[Collection entries]
########

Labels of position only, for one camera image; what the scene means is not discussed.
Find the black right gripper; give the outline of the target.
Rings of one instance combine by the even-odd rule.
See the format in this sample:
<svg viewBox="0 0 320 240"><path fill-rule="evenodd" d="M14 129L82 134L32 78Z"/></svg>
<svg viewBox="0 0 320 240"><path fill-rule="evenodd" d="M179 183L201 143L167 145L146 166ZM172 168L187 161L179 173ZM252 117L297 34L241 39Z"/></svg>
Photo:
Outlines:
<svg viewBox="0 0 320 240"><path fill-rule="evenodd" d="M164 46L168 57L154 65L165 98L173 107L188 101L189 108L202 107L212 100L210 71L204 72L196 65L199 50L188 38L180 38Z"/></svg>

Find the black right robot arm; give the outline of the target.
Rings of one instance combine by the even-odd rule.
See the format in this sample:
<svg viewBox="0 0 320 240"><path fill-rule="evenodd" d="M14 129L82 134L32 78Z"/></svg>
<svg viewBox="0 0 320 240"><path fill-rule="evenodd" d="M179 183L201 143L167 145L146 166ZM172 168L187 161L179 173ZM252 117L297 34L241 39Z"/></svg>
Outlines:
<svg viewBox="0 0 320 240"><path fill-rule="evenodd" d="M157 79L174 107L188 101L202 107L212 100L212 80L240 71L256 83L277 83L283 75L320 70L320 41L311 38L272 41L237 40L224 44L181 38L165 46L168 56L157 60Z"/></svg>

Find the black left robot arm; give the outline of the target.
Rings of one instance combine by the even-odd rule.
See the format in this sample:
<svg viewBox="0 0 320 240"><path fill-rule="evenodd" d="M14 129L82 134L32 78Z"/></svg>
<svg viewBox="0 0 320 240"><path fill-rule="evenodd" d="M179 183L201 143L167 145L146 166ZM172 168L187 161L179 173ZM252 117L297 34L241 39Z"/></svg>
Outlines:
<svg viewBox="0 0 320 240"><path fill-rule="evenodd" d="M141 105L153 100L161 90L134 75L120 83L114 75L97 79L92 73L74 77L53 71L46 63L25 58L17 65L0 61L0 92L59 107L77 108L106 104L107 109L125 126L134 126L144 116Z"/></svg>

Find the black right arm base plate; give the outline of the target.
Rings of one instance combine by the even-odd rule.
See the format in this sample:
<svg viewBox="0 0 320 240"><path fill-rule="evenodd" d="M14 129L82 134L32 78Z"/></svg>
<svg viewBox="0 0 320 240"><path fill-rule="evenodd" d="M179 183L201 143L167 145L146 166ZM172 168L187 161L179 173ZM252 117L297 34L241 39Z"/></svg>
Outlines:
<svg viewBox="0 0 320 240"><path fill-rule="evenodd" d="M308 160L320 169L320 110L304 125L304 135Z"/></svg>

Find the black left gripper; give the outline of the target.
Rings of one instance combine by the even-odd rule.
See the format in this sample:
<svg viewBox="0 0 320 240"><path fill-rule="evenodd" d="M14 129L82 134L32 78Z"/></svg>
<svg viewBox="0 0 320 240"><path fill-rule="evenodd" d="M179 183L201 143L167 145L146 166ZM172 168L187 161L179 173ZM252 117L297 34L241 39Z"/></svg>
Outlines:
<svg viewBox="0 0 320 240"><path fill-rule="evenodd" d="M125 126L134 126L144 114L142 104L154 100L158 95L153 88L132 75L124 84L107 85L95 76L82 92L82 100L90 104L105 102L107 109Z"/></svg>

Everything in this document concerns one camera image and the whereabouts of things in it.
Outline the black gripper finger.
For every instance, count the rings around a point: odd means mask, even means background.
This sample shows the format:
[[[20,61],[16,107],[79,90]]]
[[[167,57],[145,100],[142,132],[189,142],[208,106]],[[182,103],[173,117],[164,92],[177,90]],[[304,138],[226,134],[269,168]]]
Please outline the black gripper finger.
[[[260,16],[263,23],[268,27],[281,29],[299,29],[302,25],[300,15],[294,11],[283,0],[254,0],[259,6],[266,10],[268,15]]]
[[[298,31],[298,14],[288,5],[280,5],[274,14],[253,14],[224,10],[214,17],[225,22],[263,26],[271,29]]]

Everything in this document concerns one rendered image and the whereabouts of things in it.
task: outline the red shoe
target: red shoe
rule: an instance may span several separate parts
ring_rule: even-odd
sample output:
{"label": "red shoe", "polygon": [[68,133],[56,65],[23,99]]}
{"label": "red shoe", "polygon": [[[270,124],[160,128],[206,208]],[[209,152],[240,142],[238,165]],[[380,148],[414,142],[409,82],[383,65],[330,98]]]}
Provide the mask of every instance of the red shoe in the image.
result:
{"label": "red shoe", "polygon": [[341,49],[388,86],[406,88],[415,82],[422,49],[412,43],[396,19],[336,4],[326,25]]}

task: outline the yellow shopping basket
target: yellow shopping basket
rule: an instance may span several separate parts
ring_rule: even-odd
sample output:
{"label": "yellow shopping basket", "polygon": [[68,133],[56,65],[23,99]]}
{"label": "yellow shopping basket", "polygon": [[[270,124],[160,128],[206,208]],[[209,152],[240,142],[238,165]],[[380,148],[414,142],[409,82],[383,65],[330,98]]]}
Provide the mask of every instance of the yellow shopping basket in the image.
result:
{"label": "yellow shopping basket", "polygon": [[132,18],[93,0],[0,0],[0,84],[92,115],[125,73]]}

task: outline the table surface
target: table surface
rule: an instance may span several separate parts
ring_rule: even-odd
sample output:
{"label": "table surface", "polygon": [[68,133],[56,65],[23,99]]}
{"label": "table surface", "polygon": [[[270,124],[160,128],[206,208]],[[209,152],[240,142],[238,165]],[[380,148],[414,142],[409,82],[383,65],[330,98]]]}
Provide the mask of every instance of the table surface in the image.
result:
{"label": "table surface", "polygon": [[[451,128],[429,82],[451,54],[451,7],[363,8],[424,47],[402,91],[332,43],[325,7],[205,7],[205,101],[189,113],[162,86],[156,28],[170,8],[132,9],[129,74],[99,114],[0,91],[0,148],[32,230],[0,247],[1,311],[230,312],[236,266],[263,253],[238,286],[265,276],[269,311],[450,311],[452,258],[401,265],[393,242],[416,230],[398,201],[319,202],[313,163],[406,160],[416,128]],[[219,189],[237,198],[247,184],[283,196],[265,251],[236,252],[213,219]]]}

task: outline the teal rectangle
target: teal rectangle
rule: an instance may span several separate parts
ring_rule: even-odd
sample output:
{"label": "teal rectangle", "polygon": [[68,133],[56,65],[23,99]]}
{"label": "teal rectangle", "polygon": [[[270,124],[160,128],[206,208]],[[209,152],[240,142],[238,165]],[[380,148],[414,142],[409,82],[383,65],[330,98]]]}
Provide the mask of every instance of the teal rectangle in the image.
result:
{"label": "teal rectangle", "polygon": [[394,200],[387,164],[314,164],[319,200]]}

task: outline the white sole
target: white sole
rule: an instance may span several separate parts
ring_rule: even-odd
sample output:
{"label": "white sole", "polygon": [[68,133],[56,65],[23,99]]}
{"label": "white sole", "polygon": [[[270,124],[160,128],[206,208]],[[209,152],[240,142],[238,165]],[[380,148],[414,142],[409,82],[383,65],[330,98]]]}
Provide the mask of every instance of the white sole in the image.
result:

########

* Exercise description *
Would you copy out all of the entries exactly?

* Answer to this task *
Labels of position only, for one camera image; what the scene means is not discussed.
Find the black right gripper; give the outline of the target.
Rings of one instance combine by the even-odd rule.
See the format in this sample:
<svg viewBox="0 0 320 240"><path fill-rule="evenodd" d="M14 129L82 134L32 78Z"/></svg>
<svg viewBox="0 0 320 240"><path fill-rule="evenodd" d="M179 183L201 143L167 145L146 166ZM172 168L187 161L179 173ZM252 117L297 34L241 39Z"/></svg>
Photo:
Outlines:
<svg viewBox="0 0 320 240"><path fill-rule="evenodd" d="M164 46L168 57L154 65L165 98L173 107L188 101L189 108L202 107L212 100L210 71L204 72L196 65L199 50L188 38L180 38Z"/></svg>

Find the black right robot arm; give the outline of the target.
Rings of one instance combine by the even-odd rule.
See the format in this sample:
<svg viewBox="0 0 320 240"><path fill-rule="evenodd" d="M14 129L82 134L32 78Z"/></svg>
<svg viewBox="0 0 320 240"><path fill-rule="evenodd" d="M179 183L201 143L167 145L146 166ZM172 168L187 161L179 173ZM252 117L297 34L241 39Z"/></svg>
Outlines:
<svg viewBox="0 0 320 240"><path fill-rule="evenodd" d="M157 79L174 107L188 101L202 107L212 100L212 80L240 71L256 83L277 83L283 75L320 70L320 41L311 38L272 41L237 40L224 44L181 38L165 46L168 56L157 60Z"/></svg>

Find the black left robot arm; give the outline of the target.
Rings of one instance combine by the even-odd rule.
See the format in this sample:
<svg viewBox="0 0 320 240"><path fill-rule="evenodd" d="M14 129L82 134L32 78Z"/></svg>
<svg viewBox="0 0 320 240"><path fill-rule="evenodd" d="M179 183L201 143L167 145L146 166ZM172 168L187 161L179 173ZM252 117L297 34L241 39Z"/></svg>
Outlines:
<svg viewBox="0 0 320 240"><path fill-rule="evenodd" d="M141 105L153 100L161 90L134 75L120 83L114 75L97 79L92 73L74 77L53 71L46 63L25 58L17 65L0 61L0 92L59 107L77 108L106 104L107 109L125 126L134 126L144 116Z"/></svg>

Find the black right arm base plate; give the outline of the target.
Rings of one instance combine by the even-odd rule.
See the format in this sample:
<svg viewBox="0 0 320 240"><path fill-rule="evenodd" d="M14 129L82 134L32 78Z"/></svg>
<svg viewBox="0 0 320 240"><path fill-rule="evenodd" d="M179 183L201 143L167 145L146 166ZM172 168L187 161L179 173ZM252 117L297 34L241 39Z"/></svg>
Outlines:
<svg viewBox="0 0 320 240"><path fill-rule="evenodd" d="M308 160L320 169L320 110L304 125L304 135Z"/></svg>

Find the black left gripper; give the outline of the target.
Rings of one instance combine by the even-odd rule.
See the format in this sample:
<svg viewBox="0 0 320 240"><path fill-rule="evenodd" d="M14 129L82 134L32 78Z"/></svg>
<svg viewBox="0 0 320 240"><path fill-rule="evenodd" d="M179 183L201 143L167 145L146 166ZM172 168L187 161L179 173ZM252 117L297 34L241 39Z"/></svg>
Outlines:
<svg viewBox="0 0 320 240"><path fill-rule="evenodd" d="M125 126L134 126L144 114L142 104L154 100L158 95L153 88L132 75L124 84L107 85L95 76L82 92L82 100L90 104L105 102L107 109Z"/></svg>

Everything in this document concerns one camera image and the whereabouts of things in it.
Outline the black gripper finger.
For every instance, count the rings around a point: odd means mask, even means background.
This sample shows the format:
[[[20,61],[16,107],[79,90]]]
[[[167,57],[145,100],[142,132],[189,142],[208,106]],[[182,103],[173,117],[164,92],[177,90]],[[304,138],[226,134],[269,168]]]
Please outline the black gripper finger.
[[[260,16],[263,23],[268,27],[281,29],[299,29],[302,25],[300,15],[294,11],[283,0],[254,0],[259,6],[266,10],[268,15]]]
[[[298,31],[298,14],[288,5],[280,5],[274,14],[253,14],[224,10],[214,17],[225,22],[263,26],[271,29]]]

Everything in this document concerns one rendered image and the whereabouts of things in it.
task: outline the red shoe
target: red shoe
rule: an instance may span several separate parts
ring_rule: even-odd
sample output:
{"label": "red shoe", "polygon": [[68,133],[56,65],[23,99]]}
{"label": "red shoe", "polygon": [[[270,124],[160,128],[206,208]],[[209,152],[240,142],[238,165]],[[380,148],[414,142],[409,82],[383,65],[330,98]]]}
Provide the mask of every instance of the red shoe in the image.
result:
{"label": "red shoe", "polygon": [[341,49],[388,86],[406,88],[415,82],[422,49],[412,43],[396,19],[336,4],[326,25]]}

task: outline the yellow shopping basket
target: yellow shopping basket
rule: an instance may span several separate parts
ring_rule: even-odd
sample output:
{"label": "yellow shopping basket", "polygon": [[68,133],[56,65],[23,99]]}
{"label": "yellow shopping basket", "polygon": [[[270,124],[160,128],[206,208]],[[209,152],[240,142],[238,165]],[[380,148],[414,142],[409,82],[383,65],[330,98]]]}
Provide the mask of every instance of the yellow shopping basket in the image.
result:
{"label": "yellow shopping basket", "polygon": [[132,18],[93,0],[0,0],[0,84],[92,115],[125,73]]}

task: outline the table surface
target: table surface
rule: an instance may span several separate parts
ring_rule: even-odd
sample output:
{"label": "table surface", "polygon": [[68,133],[56,65],[23,99]]}
{"label": "table surface", "polygon": [[[270,124],[160,128],[206,208]],[[209,152],[240,142],[238,165]],[[380,148],[414,142],[409,82],[383,65],[330,98]]]}
Provide the mask of every instance of the table surface in the image.
result:
{"label": "table surface", "polygon": [[[451,128],[429,82],[451,54],[451,7],[363,8],[424,47],[402,91],[332,43],[325,7],[205,7],[205,101],[189,113],[162,86],[156,28],[170,8],[132,9],[129,74],[99,114],[0,91],[0,148],[32,230],[0,247],[1,311],[230,312],[236,266],[263,253],[238,286],[265,276],[269,311],[450,311],[452,258],[401,265],[393,242],[416,230],[398,201],[319,202],[313,163],[406,160],[416,128]],[[219,189],[237,198],[247,184],[283,196],[265,251],[236,252],[213,219]]]}

task: outline the teal rectangle
target: teal rectangle
rule: an instance may span several separate parts
ring_rule: even-odd
sample output:
{"label": "teal rectangle", "polygon": [[68,133],[56,65],[23,99]]}
{"label": "teal rectangle", "polygon": [[[270,124],[160,128],[206,208]],[[209,152],[240,142],[238,165]],[[380,148],[414,142],[409,82],[383,65],[330,98]]]}
Provide the mask of every instance of the teal rectangle in the image.
result:
{"label": "teal rectangle", "polygon": [[394,200],[387,164],[314,164],[319,200]]}

task: outline the white sole
target: white sole
rule: an instance may span several separate parts
ring_rule: even-odd
sample output:
{"label": "white sole", "polygon": [[68,133],[56,65],[23,99]]}
{"label": "white sole", "polygon": [[[270,124],[160,128],[206,208]],[[209,152],[240,142],[238,165]],[[380,148],[414,142],[409,82],[383,65],[330,98]]]}
Provide the mask of every instance of the white sole in the image.
result:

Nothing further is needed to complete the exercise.